Donna Inch, head of Ford Motor's real estate subsidiary, told St. Paul Mayor Chris Coleman this week that the company had decided to preserve parts of the historic facade on the building's northwest corner. The pieces include seven bays with fluted columns, medallions and light fixtures, red clay roof tiles and the frieze on the west side.
It wasn't immediately clear that the decision was new. A year ago, Ford site manager Mike Hogan was saying that the company planned to salvage part of the facade as well as some interior fixtures.
Architectural historian Brian McMahon, who lobbied hard to save part of the assembly building itself as well as the adjacent training center, said he was disappointed.

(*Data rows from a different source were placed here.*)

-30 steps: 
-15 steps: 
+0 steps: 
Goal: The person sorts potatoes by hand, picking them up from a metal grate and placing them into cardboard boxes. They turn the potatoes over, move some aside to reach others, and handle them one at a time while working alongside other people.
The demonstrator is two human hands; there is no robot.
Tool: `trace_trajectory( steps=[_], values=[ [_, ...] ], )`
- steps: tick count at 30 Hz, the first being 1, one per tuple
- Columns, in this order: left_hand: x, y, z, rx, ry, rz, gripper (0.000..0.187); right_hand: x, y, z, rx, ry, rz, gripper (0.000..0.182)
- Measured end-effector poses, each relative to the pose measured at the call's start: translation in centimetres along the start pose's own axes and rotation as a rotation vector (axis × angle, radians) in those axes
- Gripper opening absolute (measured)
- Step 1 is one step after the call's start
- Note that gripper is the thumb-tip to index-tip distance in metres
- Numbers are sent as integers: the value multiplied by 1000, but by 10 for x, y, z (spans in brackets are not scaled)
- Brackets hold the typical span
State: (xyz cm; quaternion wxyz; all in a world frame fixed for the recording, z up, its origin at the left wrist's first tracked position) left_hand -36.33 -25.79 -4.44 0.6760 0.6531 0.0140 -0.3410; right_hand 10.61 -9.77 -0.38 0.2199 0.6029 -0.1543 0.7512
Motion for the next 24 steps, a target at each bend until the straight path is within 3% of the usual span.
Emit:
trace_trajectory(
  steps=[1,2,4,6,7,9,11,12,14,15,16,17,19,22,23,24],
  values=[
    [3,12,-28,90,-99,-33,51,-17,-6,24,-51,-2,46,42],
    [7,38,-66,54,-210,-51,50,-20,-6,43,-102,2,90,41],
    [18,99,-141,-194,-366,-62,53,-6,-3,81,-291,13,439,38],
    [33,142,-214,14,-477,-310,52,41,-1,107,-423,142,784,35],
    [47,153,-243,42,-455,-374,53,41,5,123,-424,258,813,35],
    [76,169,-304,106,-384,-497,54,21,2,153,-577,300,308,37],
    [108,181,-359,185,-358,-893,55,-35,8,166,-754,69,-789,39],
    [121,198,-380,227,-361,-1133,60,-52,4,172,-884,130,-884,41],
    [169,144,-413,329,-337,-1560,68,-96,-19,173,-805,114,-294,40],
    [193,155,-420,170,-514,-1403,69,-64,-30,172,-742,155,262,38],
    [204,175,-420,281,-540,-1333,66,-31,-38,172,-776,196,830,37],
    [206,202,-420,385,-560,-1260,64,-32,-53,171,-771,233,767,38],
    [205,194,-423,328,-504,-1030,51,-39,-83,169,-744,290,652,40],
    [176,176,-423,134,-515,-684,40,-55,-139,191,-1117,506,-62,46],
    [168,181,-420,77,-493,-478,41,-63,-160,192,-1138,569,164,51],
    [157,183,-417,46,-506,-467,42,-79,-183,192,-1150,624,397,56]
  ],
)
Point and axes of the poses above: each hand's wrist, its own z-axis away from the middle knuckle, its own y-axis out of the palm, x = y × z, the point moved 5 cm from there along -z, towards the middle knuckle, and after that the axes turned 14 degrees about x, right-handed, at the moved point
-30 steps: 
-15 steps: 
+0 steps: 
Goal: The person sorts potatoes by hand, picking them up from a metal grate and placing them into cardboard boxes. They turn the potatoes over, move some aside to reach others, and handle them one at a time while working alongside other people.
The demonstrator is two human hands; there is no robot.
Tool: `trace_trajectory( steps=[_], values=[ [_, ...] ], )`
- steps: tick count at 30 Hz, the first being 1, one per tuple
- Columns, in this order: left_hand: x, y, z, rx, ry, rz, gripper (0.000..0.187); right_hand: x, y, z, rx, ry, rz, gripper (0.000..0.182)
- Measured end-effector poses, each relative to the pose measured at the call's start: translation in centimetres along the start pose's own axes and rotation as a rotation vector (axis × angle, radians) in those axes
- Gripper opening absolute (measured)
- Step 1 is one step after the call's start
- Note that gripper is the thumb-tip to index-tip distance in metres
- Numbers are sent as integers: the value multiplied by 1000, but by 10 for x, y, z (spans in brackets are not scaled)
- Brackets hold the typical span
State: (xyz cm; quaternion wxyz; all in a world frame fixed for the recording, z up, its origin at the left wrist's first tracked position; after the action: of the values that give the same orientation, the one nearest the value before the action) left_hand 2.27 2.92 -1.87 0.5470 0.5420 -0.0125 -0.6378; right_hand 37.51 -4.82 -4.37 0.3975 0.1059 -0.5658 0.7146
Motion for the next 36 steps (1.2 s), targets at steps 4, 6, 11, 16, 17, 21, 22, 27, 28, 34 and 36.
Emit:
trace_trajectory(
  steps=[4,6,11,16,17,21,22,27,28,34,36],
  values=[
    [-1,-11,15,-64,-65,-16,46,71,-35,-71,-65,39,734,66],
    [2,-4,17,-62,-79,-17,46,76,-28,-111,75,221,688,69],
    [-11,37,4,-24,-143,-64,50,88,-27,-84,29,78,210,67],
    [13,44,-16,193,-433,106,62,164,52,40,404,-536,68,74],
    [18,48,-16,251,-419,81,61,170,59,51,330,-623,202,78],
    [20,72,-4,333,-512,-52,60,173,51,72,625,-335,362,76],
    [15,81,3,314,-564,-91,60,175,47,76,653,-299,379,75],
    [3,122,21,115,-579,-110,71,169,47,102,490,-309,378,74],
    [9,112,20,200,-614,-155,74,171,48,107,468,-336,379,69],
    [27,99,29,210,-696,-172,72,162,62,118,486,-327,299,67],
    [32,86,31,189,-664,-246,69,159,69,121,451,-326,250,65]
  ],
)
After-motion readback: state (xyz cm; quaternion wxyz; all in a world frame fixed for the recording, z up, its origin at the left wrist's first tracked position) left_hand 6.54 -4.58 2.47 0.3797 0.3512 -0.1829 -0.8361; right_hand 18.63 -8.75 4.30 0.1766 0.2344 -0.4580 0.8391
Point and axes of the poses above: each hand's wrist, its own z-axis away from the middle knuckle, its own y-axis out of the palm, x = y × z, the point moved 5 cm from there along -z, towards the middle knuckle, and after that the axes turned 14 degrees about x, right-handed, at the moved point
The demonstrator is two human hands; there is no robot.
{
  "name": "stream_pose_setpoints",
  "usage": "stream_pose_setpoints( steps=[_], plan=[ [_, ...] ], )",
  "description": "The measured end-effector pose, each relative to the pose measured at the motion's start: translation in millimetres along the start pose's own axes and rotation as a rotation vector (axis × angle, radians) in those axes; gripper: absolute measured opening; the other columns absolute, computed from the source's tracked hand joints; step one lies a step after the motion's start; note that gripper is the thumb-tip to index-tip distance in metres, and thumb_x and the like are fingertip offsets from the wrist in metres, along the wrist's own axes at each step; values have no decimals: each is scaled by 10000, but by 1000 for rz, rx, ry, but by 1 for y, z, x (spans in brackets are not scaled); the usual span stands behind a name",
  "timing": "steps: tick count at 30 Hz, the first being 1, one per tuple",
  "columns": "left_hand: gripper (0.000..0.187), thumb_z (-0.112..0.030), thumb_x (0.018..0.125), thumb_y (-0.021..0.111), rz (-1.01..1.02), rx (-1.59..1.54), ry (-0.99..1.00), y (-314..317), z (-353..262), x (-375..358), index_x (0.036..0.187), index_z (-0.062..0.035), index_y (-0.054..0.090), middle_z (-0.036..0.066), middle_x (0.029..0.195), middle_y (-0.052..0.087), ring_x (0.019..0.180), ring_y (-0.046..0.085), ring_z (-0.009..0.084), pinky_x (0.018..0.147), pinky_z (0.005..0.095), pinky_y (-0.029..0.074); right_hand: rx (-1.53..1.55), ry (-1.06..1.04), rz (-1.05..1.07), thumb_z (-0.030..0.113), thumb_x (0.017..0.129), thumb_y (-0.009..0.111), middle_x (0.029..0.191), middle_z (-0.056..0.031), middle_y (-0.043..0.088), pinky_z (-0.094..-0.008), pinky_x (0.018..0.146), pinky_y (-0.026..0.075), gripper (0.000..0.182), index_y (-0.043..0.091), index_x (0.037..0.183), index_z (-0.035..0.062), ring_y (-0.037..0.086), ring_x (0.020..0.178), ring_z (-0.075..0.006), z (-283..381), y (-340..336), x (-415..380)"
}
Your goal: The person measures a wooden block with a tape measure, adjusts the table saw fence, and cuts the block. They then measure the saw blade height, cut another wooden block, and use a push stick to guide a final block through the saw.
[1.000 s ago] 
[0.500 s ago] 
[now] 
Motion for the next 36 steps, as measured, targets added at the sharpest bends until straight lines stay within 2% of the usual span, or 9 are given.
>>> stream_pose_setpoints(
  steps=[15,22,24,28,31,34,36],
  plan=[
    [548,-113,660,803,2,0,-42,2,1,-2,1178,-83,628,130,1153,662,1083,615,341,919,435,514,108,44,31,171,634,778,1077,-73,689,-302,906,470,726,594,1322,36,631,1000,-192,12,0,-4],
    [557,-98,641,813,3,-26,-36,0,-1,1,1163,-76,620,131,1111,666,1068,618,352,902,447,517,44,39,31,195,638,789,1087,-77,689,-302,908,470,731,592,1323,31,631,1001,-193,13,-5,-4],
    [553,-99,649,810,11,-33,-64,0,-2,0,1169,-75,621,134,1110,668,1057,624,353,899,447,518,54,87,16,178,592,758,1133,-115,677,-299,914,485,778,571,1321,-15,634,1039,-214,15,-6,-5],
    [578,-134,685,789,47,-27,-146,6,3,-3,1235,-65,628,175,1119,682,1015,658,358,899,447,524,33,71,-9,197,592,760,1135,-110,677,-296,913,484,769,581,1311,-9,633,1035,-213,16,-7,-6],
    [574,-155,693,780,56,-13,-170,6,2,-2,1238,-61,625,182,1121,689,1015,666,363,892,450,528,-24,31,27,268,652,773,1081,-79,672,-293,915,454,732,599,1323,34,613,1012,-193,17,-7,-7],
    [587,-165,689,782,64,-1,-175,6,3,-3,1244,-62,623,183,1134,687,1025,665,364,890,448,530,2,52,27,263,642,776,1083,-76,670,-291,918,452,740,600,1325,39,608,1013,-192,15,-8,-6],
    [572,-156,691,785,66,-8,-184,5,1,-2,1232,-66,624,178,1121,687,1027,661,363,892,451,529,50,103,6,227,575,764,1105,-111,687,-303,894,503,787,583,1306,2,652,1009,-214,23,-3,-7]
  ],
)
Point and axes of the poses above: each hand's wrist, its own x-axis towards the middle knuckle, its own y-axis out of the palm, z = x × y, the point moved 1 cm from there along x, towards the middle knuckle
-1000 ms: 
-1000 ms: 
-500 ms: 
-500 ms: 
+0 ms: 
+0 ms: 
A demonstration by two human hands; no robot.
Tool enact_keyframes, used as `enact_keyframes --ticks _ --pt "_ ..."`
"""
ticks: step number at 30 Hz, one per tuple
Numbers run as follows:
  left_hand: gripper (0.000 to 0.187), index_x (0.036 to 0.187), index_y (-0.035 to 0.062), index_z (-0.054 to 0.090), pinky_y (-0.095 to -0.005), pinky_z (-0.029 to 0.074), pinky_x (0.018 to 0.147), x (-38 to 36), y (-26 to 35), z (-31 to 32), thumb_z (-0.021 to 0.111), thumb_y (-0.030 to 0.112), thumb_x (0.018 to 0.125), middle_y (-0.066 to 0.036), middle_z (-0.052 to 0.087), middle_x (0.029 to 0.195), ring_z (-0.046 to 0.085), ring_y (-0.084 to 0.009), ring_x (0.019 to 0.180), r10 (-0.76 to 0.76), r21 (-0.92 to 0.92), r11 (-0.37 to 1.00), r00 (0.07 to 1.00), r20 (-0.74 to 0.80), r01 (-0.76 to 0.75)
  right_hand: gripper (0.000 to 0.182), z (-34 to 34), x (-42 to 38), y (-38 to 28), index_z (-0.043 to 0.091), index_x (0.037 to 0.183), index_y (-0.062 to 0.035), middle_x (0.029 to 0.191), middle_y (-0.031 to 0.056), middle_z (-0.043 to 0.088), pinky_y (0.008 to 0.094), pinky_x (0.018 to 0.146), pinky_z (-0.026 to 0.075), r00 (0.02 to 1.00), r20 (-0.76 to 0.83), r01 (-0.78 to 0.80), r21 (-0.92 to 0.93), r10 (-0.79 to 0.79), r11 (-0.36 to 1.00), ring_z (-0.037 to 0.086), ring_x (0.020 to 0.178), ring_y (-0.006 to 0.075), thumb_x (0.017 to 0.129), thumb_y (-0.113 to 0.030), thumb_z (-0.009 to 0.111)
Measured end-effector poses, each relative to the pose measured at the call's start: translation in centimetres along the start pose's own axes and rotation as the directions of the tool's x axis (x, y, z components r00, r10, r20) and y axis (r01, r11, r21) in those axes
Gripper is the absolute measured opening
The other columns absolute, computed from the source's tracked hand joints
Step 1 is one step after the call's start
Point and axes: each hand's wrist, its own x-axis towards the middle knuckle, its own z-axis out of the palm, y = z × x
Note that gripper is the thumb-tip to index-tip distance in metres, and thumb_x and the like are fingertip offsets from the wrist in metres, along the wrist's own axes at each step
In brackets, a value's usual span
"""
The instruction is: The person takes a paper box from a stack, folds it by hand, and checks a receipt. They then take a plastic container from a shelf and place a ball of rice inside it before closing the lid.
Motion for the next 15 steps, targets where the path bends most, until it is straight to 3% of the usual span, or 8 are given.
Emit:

"I'm pleased to be able to save the pieces. It's a gesture. It has some value," said McMahon, who has written about the plant. "But it's not going to mean much in a setting removed from the history of the activity that happened there."
Coleman, however, said he was pleased with Ford's decision to save the facade, which he said would be incorporated into future site redevelopment.
"I look forward to working with Ford and the developer to create a fitting memorial on the site," he said in a statement.
And Council Member Chris Tolbert, who represents the area, said he was satisfied. "This recognizes the special place these buildings hold in our community, while balancing the need to prepare the site for redevelopment," he said.
In her letter to Coleman, Inch wrote that officials had analyzed the options before choosing to preserve the elements listed, and had lined up a restoration company to remove and store the features until they can be reused.
She said the decision will best memorialize Ford's heritage while fitting in with the city's redevelopment plans.
Henry Ford himself chose the plant site because it could accommodate thousands of workers and take advantage of the hydroelectric potential of the nearby Mississippi River. The plant produced Model T's, Galaxie LTDs and Ranger trucks before Ford closed it in 2011.
The company wants to make the 122-acre site as shovel-ready as possible, eventually turning it into a tract of grassy riverfront in hopes of drawing developers for a potential mix of housing, businesses and perhaps even light industry.